Remote Backend

This document describes how to make use of the facilities in Xapian for distributed searches.

Overview

There are two sides to the distributed searching. The client end is the program initiating the search on behalf of a user, and the server end is the program which provides a searching interface over a set of databases for the client. There can be many servers, with many clients sharing them. In theory, a server can also be a client to other servers, but this may not be very useful or efficient.

The client runs queries in the same way that it would on local databases, but with different database arguments. Instead of type, eg, "quartz", use "remote". The extra parameters describe how to connect to the server. Once the database is opened, the query process is identical to any other. Using a stub database with autobackend is a good way to wrap up access to a remote database in a neat way.

The remote backend currently support two client/server methods: prog and tcp. They both use the same protocol, although different means to contact the server.

The Prog Method

The prog method spawns a program when the database is opened, and communicates with it over a pipe. This can be used to connect to a remote Xapian database across an SSH tunnel for example, providing authentication and encryption. The xapian-progsrv program is designed to be the program at the far end of the connection.

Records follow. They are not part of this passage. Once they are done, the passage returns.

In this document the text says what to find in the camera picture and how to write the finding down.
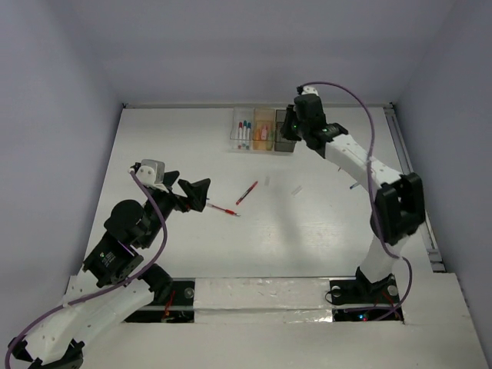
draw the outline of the blue marker
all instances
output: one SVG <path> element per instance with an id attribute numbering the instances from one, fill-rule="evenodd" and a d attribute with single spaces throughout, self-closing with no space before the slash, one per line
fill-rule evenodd
<path id="1" fill-rule="evenodd" d="M 248 129 L 246 129 L 246 149 L 249 150 L 249 140 L 251 137 L 251 122 L 248 122 Z"/>

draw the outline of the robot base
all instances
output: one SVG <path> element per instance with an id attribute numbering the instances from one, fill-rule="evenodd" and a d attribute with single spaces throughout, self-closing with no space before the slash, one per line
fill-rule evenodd
<path id="1" fill-rule="evenodd" d="M 355 279 L 330 280 L 331 303 L 335 306 L 346 304 L 387 304 L 388 297 L 393 304 L 400 302 L 394 276 L 390 274 L 384 280 L 371 283 L 358 268 Z"/>

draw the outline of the cable
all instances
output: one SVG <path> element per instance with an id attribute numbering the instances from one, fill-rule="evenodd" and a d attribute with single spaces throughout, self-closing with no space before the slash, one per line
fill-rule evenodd
<path id="1" fill-rule="evenodd" d="M 394 306 L 394 302 L 393 302 L 393 299 L 391 298 L 391 296 L 389 294 L 387 294 L 386 292 L 382 292 L 384 298 L 386 298 L 386 300 L 388 300 L 391 304 L 391 307 Z M 401 316 L 395 311 L 394 312 L 394 316 L 399 320 L 399 321 L 402 321 L 403 319 L 401 319 Z"/>
<path id="2" fill-rule="evenodd" d="M 333 86 L 336 88 L 339 88 L 341 90 L 344 90 L 347 92 L 349 95 L 351 95 L 357 102 L 361 105 L 361 107 L 364 109 L 364 111 L 367 114 L 367 117 L 369 118 L 369 124 L 371 125 L 371 143 L 369 144 L 369 150 L 367 151 L 367 192 L 369 192 L 369 199 L 371 202 L 371 209 L 372 213 L 375 216 L 375 225 L 376 225 L 376 233 L 377 237 L 381 241 L 381 246 L 383 247 L 384 252 L 393 259 L 402 259 L 408 266 L 408 286 L 407 290 L 404 293 L 404 296 L 401 298 L 400 302 L 394 306 L 390 311 L 388 311 L 386 314 L 381 315 L 377 319 L 374 319 L 375 321 L 380 321 L 382 319 L 385 319 L 387 316 L 397 312 L 397 309 L 401 307 L 401 305 L 404 303 L 404 301 L 407 299 L 408 294 L 410 293 L 410 289 L 412 287 L 412 281 L 414 279 L 414 272 L 412 270 L 412 265 L 410 261 L 405 257 L 405 256 L 399 256 L 396 254 L 393 254 L 387 247 L 386 243 L 384 242 L 384 236 L 383 236 L 383 229 L 381 226 L 381 219 L 379 218 L 379 213 L 377 212 L 376 205 L 374 203 L 374 193 L 373 193 L 373 183 L 372 183 L 372 176 L 371 176 L 371 166 L 372 166 L 372 153 L 374 151 L 374 142 L 376 140 L 376 129 L 374 127 L 374 121 L 372 119 L 372 114 L 367 108 L 366 104 L 351 90 L 348 88 L 339 85 L 338 83 L 333 83 L 333 82 L 325 82 L 325 81 L 314 81 L 314 82 L 308 82 L 302 84 L 300 87 L 308 86 L 308 85 L 327 85 L 327 86 Z"/>
<path id="3" fill-rule="evenodd" d="M 166 222 L 164 220 L 164 216 L 161 213 L 161 210 L 159 209 L 157 203 L 155 200 L 152 198 L 151 194 L 147 191 L 147 189 L 144 187 L 144 185 L 138 180 L 137 176 L 133 171 L 130 172 L 130 176 L 133 178 L 137 186 L 141 189 L 141 191 L 145 194 L 147 197 L 148 201 L 151 203 L 152 207 L 155 210 L 155 213 L 157 214 L 159 221 L 161 222 L 162 225 L 162 231 L 164 233 L 164 237 L 162 239 L 162 244 L 161 247 L 158 249 L 158 251 L 155 253 L 155 256 L 146 264 L 140 271 L 137 273 L 133 274 L 131 277 L 128 277 L 124 281 L 115 284 L 114 286 L 111 286 L 109 288 L 106 288 L 104 290 L 97 291 L 93 294 L 86 294 L 85 296 L 82 296 L 81 298 L 77 298 L 73 301 L 70 301 L 67 303 L 67 305 L 72 306 L 76 304 L 80 304 L 82 302 L 89 301 L 93 298 L 98 298 L 99 296 L 102 296 L 103 294 L 108 294 L 111 291 L 114 291 L 117 288 L 120 288 L 126 284 L 131 283 L 134 279 L 140 277 L 142 274 L 144 274 L 156 261 L 159 259 L 159 256 L 161 256 L 162 251 L 164 250 L 166 243 L 168 242 L 168 229 L 166 228 Z M 59 312 L 62 310 L 64 307 L 63 305 L 59 305 L 57 307 L 52 308 L 50 311 L 47 311 L 44 313 L 42 316 L 38 317 L 35 319 L 30 325 L 28 325 L 26 328 L 22 330 L 21 333 L 18 334 L 18 336 L 12 341 L 12 343 L 8 346 L 7 353 L 5 354 L 5 369 L 11 369 L 10 366 L 10 357 L 12 355 L 12 352 L 14 350 L 14 347 L 17 346 L 17 344 L 22 341 L 24 336 L 37 324 L 41 323 L 44 319 L 47 317 L 53 315 L 54 313 Z"/>

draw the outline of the red marker
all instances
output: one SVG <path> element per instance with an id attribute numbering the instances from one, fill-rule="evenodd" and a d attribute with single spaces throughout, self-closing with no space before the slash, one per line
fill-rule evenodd
<path id="1" fill-rule="evenodd" d="M 226 214 L 230 214 L 230 215 L 234 215 L 235 217 L 240 217 L 240 215 L 238 213 L 236 213 L 235 211 L 232 211 L 232 210 L 229 210 L 229 209 L 224 209 L 224 208 L 221 208 L 217 205 L 213 205 L 211 204 L 210 202 L 207 203 L 207 206 L 209 208 L 213 208 L 213 209 L 217 209 L 217 210 L 220 210 L 220 211 L 223 211 L 224 213 Z"/>
<path id="2" fill-rule="evenodd" d="M 248 189 L 248 190 L 247 190 L 247 191 L 246 191 L 246 192 L 245 192 L 245 193 L 244 193 L 244 194 L 243 194 L 240 198 L 239 198 L 239 200 L 237 200 L 237 201 L 236 201 L 236 205 L 239 205 L 239 204 L 241 203 L 241 201 L 243 201 L 243 200 L 244 200 L 244 198 L 245 198 L 246 196 L 248 196 L 248 194 L 249 194 L 251 191 L 253 191 L 253 188 L 255 188 L 257 184 L 258 184 L 258 181 L 256 181 L 256 182 L 255 182 L 255 183 L 254 183 L 254 184 L 253 184 L 253 185 L 252 185 L 252 186 L 251 186 L 251 187 L 250 187 L 250 188 L 249 188 L 249 189 Z"/>

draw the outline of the pink marker
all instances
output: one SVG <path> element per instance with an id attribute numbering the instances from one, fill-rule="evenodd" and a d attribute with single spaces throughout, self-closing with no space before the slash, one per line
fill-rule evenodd
<path id="1" fill-rule="evenodd" d="M 267 135 L 268 135 L 267 125 L 263 125 L 263 128 L 261 129 L 261 140 L 267 141 Z"/>

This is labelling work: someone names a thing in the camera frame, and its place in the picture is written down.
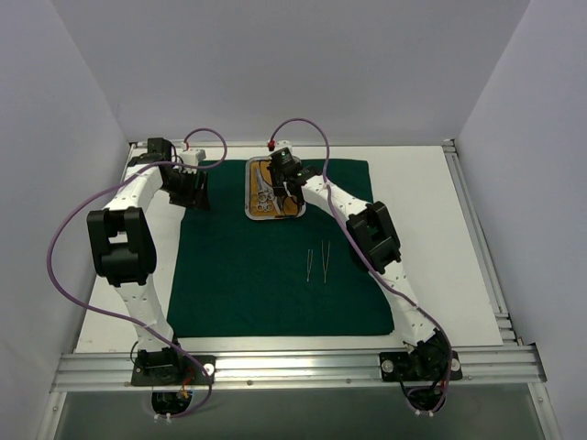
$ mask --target white panel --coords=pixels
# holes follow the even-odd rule
[[[53,3],[131,139],[212,126],[263,140],[306,116],[335,143],[437,145],[461,131],[528,0]]]
[[[218,159],[222,150],[208,148]],[[304,159],[323,158],[324,148],[293,148]],[[229,159],[266,155],[266,148],[232,148]],[[402,240],[405,271],[421,306],[445,327],[456,347],[501,345],[482,274],[441,147],[340,147],[333,158],[367,160],[373,196],[386,203]],[[210,179],[215,178],[210,171]],[[147,211],[157,247],[155,288],[167,314],[184,210],[158,192]],[[332,227],[338,227],[332,220]],[[92,305],[124,314],[126,308],[105,279],[96,279]],[[89,313],[77,352],[127,353],[137,340],[132,324]],[[401,347],[396,335],[349,337],[217,337],[182,339],[184,348],[203,351]]]
[[[45,253],[82,199],[120,177],[125,139],[46,1],[0,4],[0,426],[34,438],[61,352],[81,312],[53,289]],[[55,267],[87,298],[93,276],[83,217],[58,246]]]
[[[515,328],[587,432],[587,3],[534,0],[459,141]]]

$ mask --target white wall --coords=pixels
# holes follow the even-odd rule
[[[53,3],[132,139],[263,140],[306,116],[336,143],[402,145],[458,135],[528,0]]]
[[[127,145],[48,1],[0,4],[0,431],[37,432],[57,361],[80,314],[50,285],[45,253],[61,219],[120,178]],[[56,266],[80,297],[92,281],[84,219]]]
[[[458,142],[516,329],[587,433],[587,3],[532,0]]]

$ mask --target screw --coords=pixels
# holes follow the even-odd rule
[[[384,373],[391,373],[393,372],[393,362],[389,359],[384,360],[382,362],[382,371]]]
[[[208,373],[208,376],[212,376],[214,374],[215,368],[212,364],[204,364],[205,372]]]
[[[452,361],[450,362],[450,369],[452,371],[459,371],[460,369],[460,362],[458,359],[453,358]]]

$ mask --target cable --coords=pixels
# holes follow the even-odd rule
[[[135,351],[135,347],[137,346],[137,344],[138,344],[138,341],[132,345],[132,347],[130,348],[130,353],[128,353],[128,357],[130,358],[132,365],[134,365],[135,367],[137,366],[137,364],[135,363],[135,359],[132,358],[132,352]]]
[[[173,144],[172,144],[172,149],[173,149],[172,162],[176,162],[177,163],[177,162],[180,161],[181,163],[183,163],[182,157],[179,154],[177,154],[177,148]]]
[[[222,158],[220,158],[220,160],[214,162],[212,165],[196,166],[196,165],[187,165],[187,164],[184,164],[184,163],[182,163],[182,164],[178,163],[178,164],[176,164],[177,166],[184,167],[184,168],[189,168],[189,169],[192,169],[192,170],[210,170],[210,169],[213,169],[213,168],[217,167],[218,165],[220,165],[225,160],[225,158],[227,157],[227,154],[228,154],[227,142],[224,140],[224,138],[217,131],[213,130],[212,128],[197,128],[196,130],[192,131],[188,135],[188,137],[190,137],[191,135],[193,135],[195,133],[202,132],[202,131],[209,132],[209,133],[212,133],[212,134],[218,136],[218,138],[222,142],[222,146],[224,148],[224,153],[222,155]],[[57,277],[55,275],[55,271],[53,269],[53,252],[55,250],[55,246],[57,245],[57,240],[61,236],[63,230],[65,229],[65,226],[67,226],[71,222],[71,220],[76,215],[78,215],[80,213],[80,211],[82,211],[84,209],[84,207],[86,207],[88,204],[90,204],[94,200],[99,199],[103,195],[106,195],[108,193],[112,193],[112,192],[117,191],[117,190],[119,190],[121,188],[124,188],[125,186],[127,186],[129,183],[131,183],[132,181],[134,181],[140,174],[142,174],[146,170],[149,170],[149,169],[151,169],[153,167],[159,167],[160,165],[169,166],[170,163],[173,163],[173,162],[161,161],[161,162],[152,162],[152,163],[149,163],[149,164],[145,165],[143,168],[141,168],[139,171],[137,171],[135,174],[133,174],[132,176],[130,176],[128,179],[126,179],[125,181],[123,181],[122,183],[119,183],[118,185],[115,185],[115,186],[112,186],[112,187],[107,188],[105,190],[102,190],[101,192],[97,192],[96,194],[88,197],[86,200],[84,200],[82,203],[80,203],[77,207],[75,207],[69,214],[67,214],[65,216],[65,219],[61,222],[61,224],[57,228],[57,231],[55,232],[55,234],[51,238],[51,241],[49,243],[49,248],[47,249],[46,264],[47,264],[47,273],[49,274],[49,278],[50,278],[51,282],[53,283],[53,286],[55,286],[55,289],[57,289],[57,291],[62,296],[64,296],[65,299],[69,300],[70,302],[72,302],[72,303],[74,303],[74,304],[76,304],[76,305],[78,305],[80,307],[83,307],[86,310],[90,310],[92,312],[96,312],[97,314],[103,314],[103,315],[106,315],[106,316],[111,316],[113,318],[122,319],[123,321],[128,321],[128,322],[130,322],[130,323],[132,323],[134,325],[138,325],[138,326],[144,327],[144,329],[147,332],[151,333],[153,336],[155,336],[157,339],[159,339],[163,344],[168,345],[169,347],[173,348],[178,354],[186,357],[190,362],[192,362],[194,365],[196,365],[197,368],[200,371],[202,371],[202,373],[204,374],[204,376],[208,380],[208,392],[204,396],[204,398],[201,401],[199,401],[197,404],[191,406],[190,408],[188,408],[184,412],[180,412],[179,414],[175,414],[173,416],[173,417],[183,417],[185,415],[188,415],[190,413],[193,413],[195,410],[197,410],[198,408],[202,407],[202,405],[204,405],[208,401],[208,399],[210,399],[210,396],[212,395],[212,379],[208,375],[207,371],[204,369],[204,366],[195,357],[193,357],[192,355],[190,355],[183,348],[181,348],[180,346],[174,344],[172,341],[170,341],[169,339],[167,339],[163,335],[160,335],[155,330],[153,330],[152,328],[150,328],[146,323],[143,323],[139,319],[133,318],[131,316],[125,316],[125,315],[120,314],[120,313],[110,312],[108,310],[101,309],[100,307],[95,307],[95,306],[90,305],[90,304],[88,304],[86,302],[83,302],[81,300],[78,300],[73,295],[71,295],[70,293],[68,293],[63,286],[61,286],[61,284],[57,280]]]
[[[270,144],[272,142],[274,142],[274,138],[277,135],[277,132],[280,129],[282,129],[283,126],[285,126],[285,125],[287,125],[287,124],[289,124],[291,122],[306,122],[307,124],[309,124],[312,127],[314,127],[318,131],[318,133],[320,133],[320,135],[322,136],[322,139],[324,139],[324,143],[325,143],[326,148],[327,148],[327,155],[326,155],[326,158],[325,158],[325,161],[324,161],[324,167],[322,168],[322,178],[324,180],[324,184],[327,187],[327,191],[328,191],[328,195],[327,195],[328,207],[330,208],[330,212],[331,212],[332,216],[334,217],[334,219],[336,220],[338,226],[342,230],[343,234],[345,235],[345,237],[349,241],[349,243],[352,246],[352,248],[355,250],[355,252],[357,252],[357,255],[359,256],[360,260],[363,262],[363,264],[365,265],[365,267],[367,268],[367,270],[371,273],[372,277],[375,278],[375,280],[377,280],[383,286],[383,288],[385,290],[387,290],[388,292],[390,292],[390,293],[392,293],[392,294],[394,294],[394,295],[402,298],[403,300],[407,301],[412,307],[414,307],[418,312],[420,312],[428,321],[430,321],[430,323],[432,323],[432,325],[434,327],[436,327],[438,329],[438,331],[444,336],[445,340],[447,341],[447,345],[449,346],[449,360],[448,360],[448,364],[447,364],[447,366],[448,366],[447,367],[447,370],[448,371],[447,371],[447,374],[446,374],[446,379],[445,379],[444,387],[441,388],[442,395],[439,398],[438,403],[434,406],[434,408],[432,408],[432,410],[430,410],[431,413],[435,413],[436,411],[438,411],[440,409],[440,407],[442,407],[442,405],[444,404],[444,400],[447,399],[447,389],[449,387],[449,382],[450,382],[450,365],[452,363],[452,346],[450,344],[449,338],[447,337],[447,334],[444,331],[444,329],[442,328],[442,326],[438,323],[438,321],[436,319],[434,319],[434,317],[432,317],[432,315],[430,315],[428,312],[426,312],[424,309],[422,309],[419,305],[417,305],[414,301],[412,301],[404,293],[401,293],[400,291],[397,291],[396,289],[392,288],[383,279],[383,277],[379,274],[379,272],[377,272],[377,270],[375,270],[373,268],[373,266],[370,264],[370,262],[365,258],[365,256],[363,255],[363,253],[360,251],[359,246],[357,245],[357,243],[355,243],[355,240],[353,240],[352,236],[350,236],[350,233],[347,230],[347,227],[343,223],[342,219],[338,216],[337,210],[335,209],[335,207],[334,207],[334,205],[332,203],[332,189],[330,188],[329,180],[328,180],[328,177],[327,177],[328,162],[330,161],[330,144],[328,143],[327,135],[322,130],[322,128],[320,128],[318,126],[318,124],[316,124],[314,121],[311,121],[310,119],[306,119],[304,117],[294,117],[292,119],[288,119],[286,121],[281,122],[277,126],[277,128],[275,128],[275,130],[271,134],[271,138],[269,140]],[[427,387],[415,387],[415,388],[412,388],[407,393],[407,395],[410,395],[410,392],[412,392],[412,394],[413,394],[414,392],[417,392],[418,390],[425,390],[425,389],[427,389]]]
[[[288,200],[295,205],[295,214],[285,213],[285,202],[287,202]],[[297,218],[297,216],[302,212],[302,205],[297,202],[294,196],[286,195],[282,198],[281,202],[283,214],[277,215],[275,218]]]

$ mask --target white robotic arm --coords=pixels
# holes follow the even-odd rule
[[[205,153],[191,149],[180,151],[178,157],[184,163],[197,165],[205,158]],[[157,256],[144,213],[160,189],[169,193],[172,204],[209,209],[204,172],[179,170],[171,164],[140,172],[148,163],[170,161],[171,158],[172,144],[169,141],[149,139],[143,154],[132,158],[127,165],[125,180],[135,174],[138,177],[121,188],[102,210],[92,211],[87,217],[96,273],[108,279],[122,297],[131,317],[168,340],[173,340],[174,335],[155,292],[153,272]],[[167,365],[176,359],[172,350],[145,327],[135,327],[138,360],[143,360],[143,364],[160,369],[160,364]],[[165,353],[165,356],[152,355],[159,353]]]
[[[273,190],[277,196],[293,196],[298,203],[313,204],[329,215],[328,191],[323,176],[312,167],[303,168],[288,148],[271,154],[269,166]],[[333,209],[354,236],[363,256],[393,289],[403,293],[415,304],[418,300],[404,271],[399,237],[387,208],[381,202],[367,203],[328,182]],[[393,311],[395,331],[406,344],[417,347],[435,334],[435,327],[412,304],[388,291],[378,280]]]
[[[344,222],[348,222],[353,215],[361,215],[368,208],[367,202],[353,197],[332,182],[329,183],[329,186],[332,192],[334,209],[337,210],[338,216]],[[302,186],[302,194],[308,204],[313,204],[332,215],[328,205],[327,193],[324,180],[319,175],[308,179],[305,185]],[[391,261],[385,265],[382,278],[393,289],[402,292],[414,303],[418,304],[414,290],[405,274],[404,264],[401,261]],[[395,331],[402,336],[402,339],[407,344],[416,347],[418,342],[427,341],[434,335],[435,327],[412,304],[389,292],[377,280],[376,282],[385,294],[385,298],[392,309]]]

From the client end, create the database with Xapian::Database database(Xapian::Remote::open(program, args)); - for example:

Xapian::Database database(Xapian::Remote::open("ssh", "search.example.com xapian-progsrv /var/lib/xapian/data/db1"));

If the program has no path, the PATH environment variable is used.

The TCP Method

The tcp method uses TCP/IP sockets to connect to a running server on a remote machine (or indeed a local one, but that's rather pointless!)

From the client end, create the database with Xapian::Database database(Xapian::Remote::open(host, port)); - for example:

Xapian::Database database(Xapian::Remote::open("searchserver", 33333));
The host is the server's hostname, the port is the tcp port on the server to use.

The server is xapian-tcpsrv, which is installed by xapian-core's "make install". This should be started and left running in the background before searches are performed.

The arguments xapian-tcpsrv currently knows are:

--port PORTNUM
(required) the port to listen on.
--one-shot
Handle one connection, and then exit. If --one-shot is not used, then the server runs until it is killed manually.
--idle-timeout MSECS
Set the timeout on a idle connection.
--active-timeout MSECS
Set the timeout waiting for responses when the connection is active.
--timeout MSECS
Set the idle and active timeouts to the same value.
--quiet
Minimal output.
One or more databases need to be specified by listing their directories - they are opened using the "auto" pseudo-backend.

Once started, the server will run and listen for connections on the configured port. Each connection is handled by a forked child process (or a new thread under Windows), so concurrent read access is supported.

Notes

A remote search should behave just like the equivalent local one, except a few features aren't currently implemented (e.g. spelling, synonyms, user metadata).

Exceptions are propagated across the link and thrown again at the client end.

The remote backend now support writable databases. Just start xapian-progsrv or xapian-tcpsrv with the option --writable. Only one database may be specified.